"Dua minggu, bagaimana dengan yang lain?" tanyaku setelah sebagian ingatanku terkumpul dan menyadari aku berada di ruang darurat perawatan Covid 19 terletak tidak jauh dari Balai Diklat.
"Saya minta maaf, hanya kalian berdua yang selamat." Dokter Seno menunjuk seseorang terbaring di bed yang bersebelahan dengan sekat kain yang terbuka, pada papan status pasien tertulis nama Tristan.
"Bagaimana mungkin, kemarin kami berada di ..."
"Aruna, kalian tidak pernah meninggalkan ruang isolasi, maaf saya menyimpan sesuatu mungkin anda membutuhkannya," dokter Seno menyerahkan gadget-ku dan meninggalkan aku yang masih terheran-heran.
Semuanya tampak begitu nyata, dan kupastikan aku tidak mengalami amnesia. Segera kuaktifkan gadget karena masih lekat dalam ingatan aku tertidur dengan kamera yang menyala. Tidak ada file video, foto atau aktivitas chating yang merekam semua kegiatanku selama perjalanan dan berada di pulau itu, termasuk rekaman malam terakhir ketika berada di atas menara suar. Semua notifikasi aktivitas gadget hanya sampai pada hari sebelum meninggalkan Balai Diklat.

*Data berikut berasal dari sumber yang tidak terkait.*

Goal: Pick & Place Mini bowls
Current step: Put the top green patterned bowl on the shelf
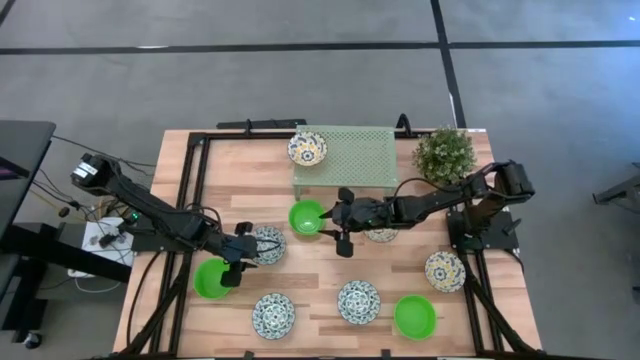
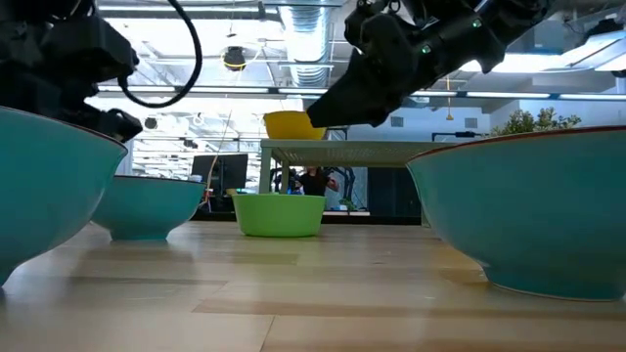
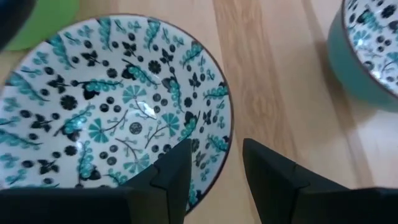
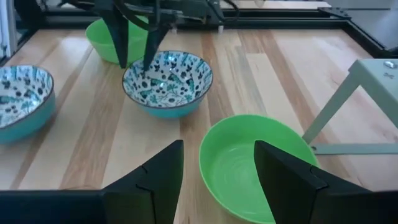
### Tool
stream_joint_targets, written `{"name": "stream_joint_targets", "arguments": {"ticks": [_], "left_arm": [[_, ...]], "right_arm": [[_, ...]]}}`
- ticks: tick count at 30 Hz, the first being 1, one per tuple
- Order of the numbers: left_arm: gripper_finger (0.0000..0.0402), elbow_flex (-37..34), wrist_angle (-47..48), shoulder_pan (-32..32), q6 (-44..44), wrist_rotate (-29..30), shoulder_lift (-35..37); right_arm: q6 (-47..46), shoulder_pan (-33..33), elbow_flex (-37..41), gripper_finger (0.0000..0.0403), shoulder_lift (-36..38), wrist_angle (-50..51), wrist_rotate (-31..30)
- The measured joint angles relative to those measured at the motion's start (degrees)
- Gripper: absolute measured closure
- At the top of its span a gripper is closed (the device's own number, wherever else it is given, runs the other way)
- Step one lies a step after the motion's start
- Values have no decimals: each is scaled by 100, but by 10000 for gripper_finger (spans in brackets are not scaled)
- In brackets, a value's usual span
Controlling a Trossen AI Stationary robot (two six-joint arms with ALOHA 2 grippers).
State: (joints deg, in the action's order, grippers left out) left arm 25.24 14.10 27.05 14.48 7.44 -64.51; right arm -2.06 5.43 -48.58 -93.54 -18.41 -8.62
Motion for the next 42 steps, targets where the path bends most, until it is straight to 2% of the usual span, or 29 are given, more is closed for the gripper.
{"name": "stream_joint_targets", "arguments": {"ticks": [8,12,17,20,26,31,37,42], "left_arm": [[272,-81,-334,-2,-52,7,-566],[312,-65,-518,-11,-60,318,-719],[382,2,-551,-26,-78,762,-546],[386,114,-422,-28,-12,663,-299],[387,826,-516,-118,35,802,65],[383,1685,-604,-346,-658,865,7],[384,2503,-544,-935,-1527,889,-227],[384,3086,-512,-1597,-2051,525,-642]], "right_arm": [[265,-2,0,213,9,-4,-14],[642,0,0,217,57,30,-22],[806,56,1,227,386,178,-44],[795,105,2,234,792,622,-50],[151,247,-4,251,1796,1861,-70],[-386,412,-2,267,2477,2687,-70],[-1079,677,-1,283,2790,3564,-68],[-1546,971,0,287,2793,4289,-70]]}}
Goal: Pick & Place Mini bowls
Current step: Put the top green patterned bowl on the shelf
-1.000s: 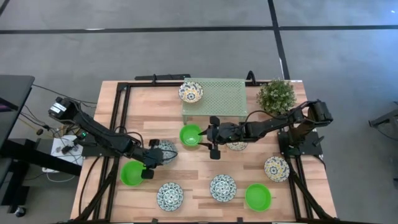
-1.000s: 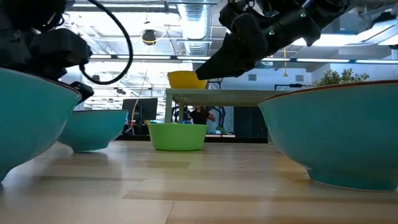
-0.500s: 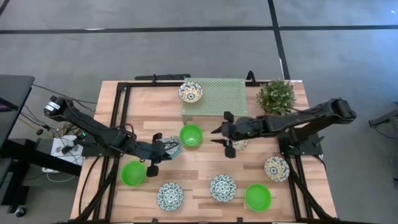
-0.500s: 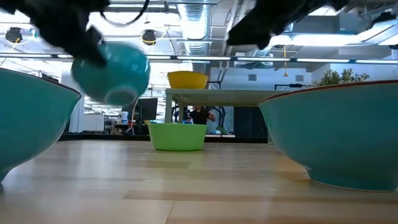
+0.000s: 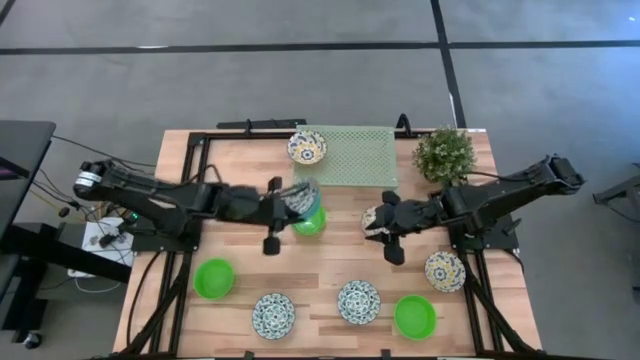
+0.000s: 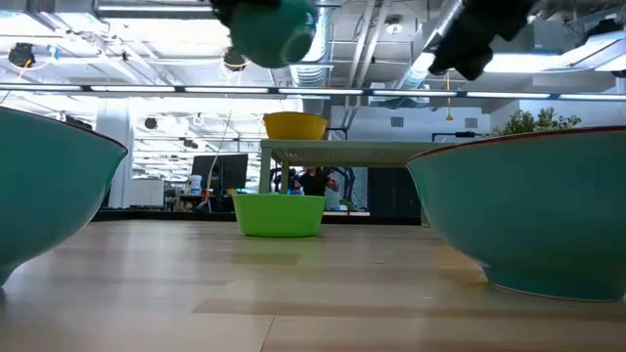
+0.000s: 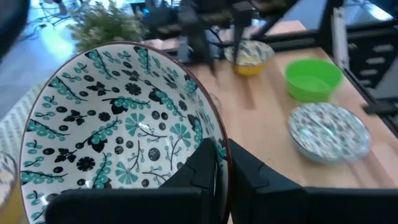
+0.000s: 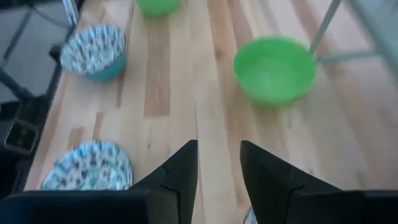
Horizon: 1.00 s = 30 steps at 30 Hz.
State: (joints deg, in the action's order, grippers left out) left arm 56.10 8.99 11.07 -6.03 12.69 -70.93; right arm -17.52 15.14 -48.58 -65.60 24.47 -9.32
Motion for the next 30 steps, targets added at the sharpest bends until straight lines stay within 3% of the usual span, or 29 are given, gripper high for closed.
{"name": "stream_joint_targets", "arguments": {"ticks": [6,10,14,18,23,30], "left_arm": [[383,541,-39,-703,-704,-715,-690],[383,989,46,-1011,-1481,-732,-1208],[383,1522,284,-1258,-2126,-721,-1677],[383,2001,319,-1494,-2526,-1162,-2039],[383,2423,710,-1822,-3087,-1208,-2558],[383,2878,572,-2126,-3559,-1427,-3116]], "right_arm": [[-15,294,2,287,-79,-25,-70],[-162,348,0,287,-33,-27,-701],[-1203,312,0,287,113,157,-1350],[-1858,362,0,287,203,477,-1478],[-2083,482,0,287,160,666,-1521],[-2308,671,0,287,153,694,-1526]]}}
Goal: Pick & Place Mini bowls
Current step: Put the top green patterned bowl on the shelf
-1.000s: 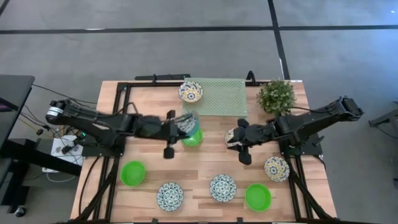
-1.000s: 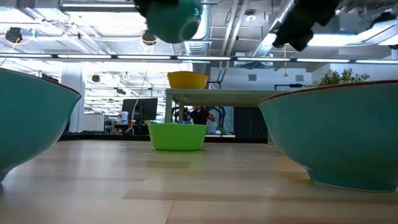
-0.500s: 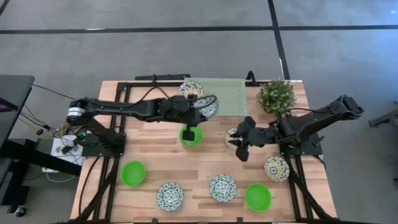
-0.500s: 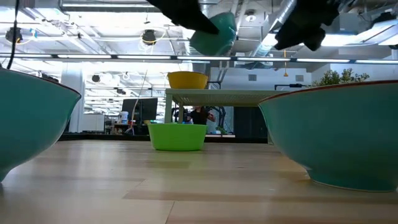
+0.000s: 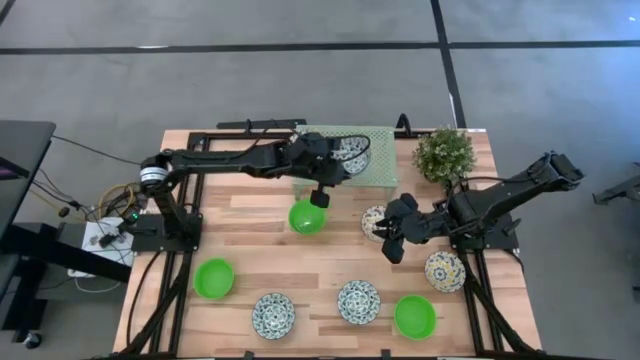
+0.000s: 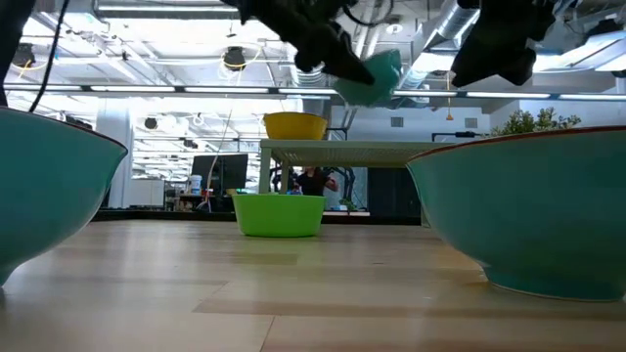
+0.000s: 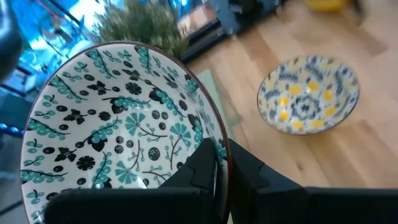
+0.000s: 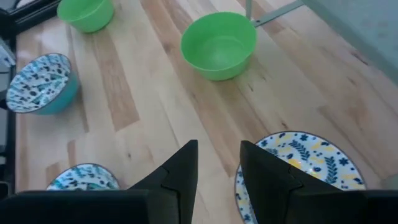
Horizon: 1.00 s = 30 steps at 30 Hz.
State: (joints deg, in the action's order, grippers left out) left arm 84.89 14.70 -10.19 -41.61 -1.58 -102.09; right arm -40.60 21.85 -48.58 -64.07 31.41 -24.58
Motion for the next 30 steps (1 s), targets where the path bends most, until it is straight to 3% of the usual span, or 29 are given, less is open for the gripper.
{"name": "stream_joint_targets", "arguments": {"ticks": [10,14,30], "left_arm": [[382,120,76,-363,-314,-20,-420],[382,128,-17,-392,-318,-259,-409],[382,122,68,-620,-172,-291,-459]], "right_arm": [[-120,412,0,287,0,-11,-299],[-392,587,0,287,0,-10,-402],[-603,933,101,287,0,-58,-567]]}}
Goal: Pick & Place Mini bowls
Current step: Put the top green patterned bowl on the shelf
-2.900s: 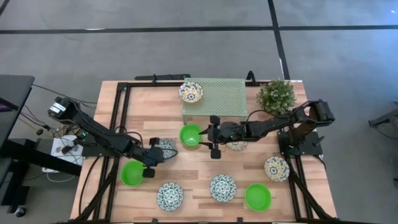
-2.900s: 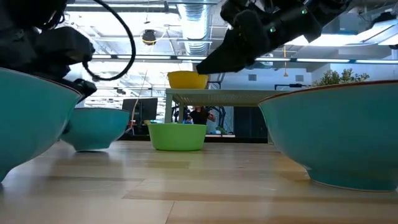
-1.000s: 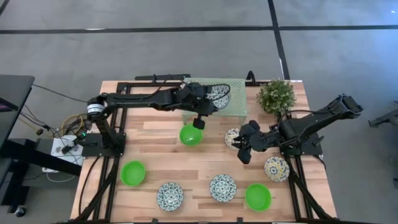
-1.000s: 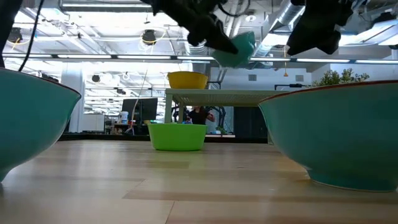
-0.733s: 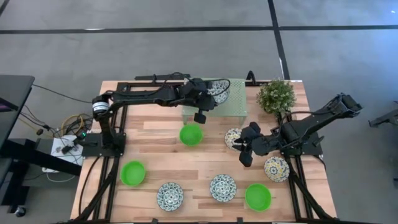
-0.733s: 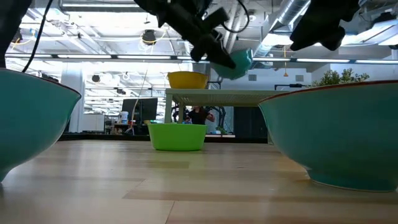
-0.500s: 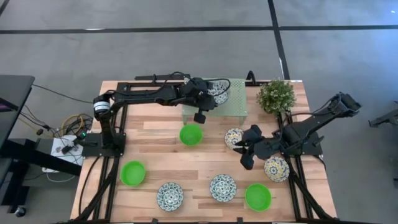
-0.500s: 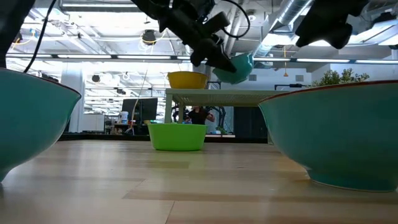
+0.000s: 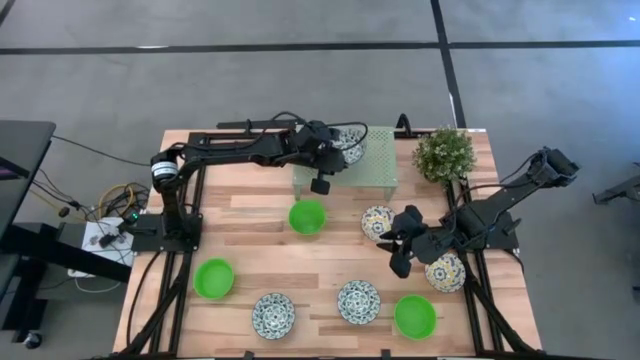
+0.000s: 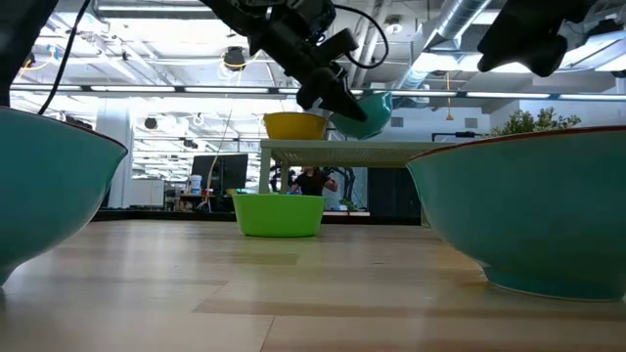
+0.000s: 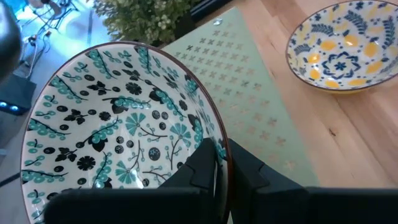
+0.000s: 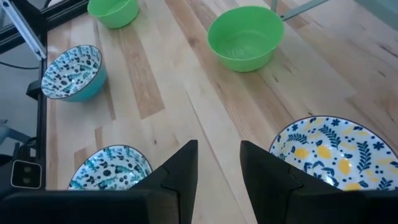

Aku melihat folder SENT pada email-ku, terakhir pengiriman adalah Jurnal Harianku berjudul Reflection. Rasa penasaranku semakin menjadi, dengan sangat hati-hati kulihat punggungku dan luka gores itu masih ada namun sudah hampir mengering.
Who is that girl I see
Staring straight back at me?
Why is my reflection someone I don't know?
Must I pretend that I'm someone else for all time?
When I will my reflection show Who I am inside?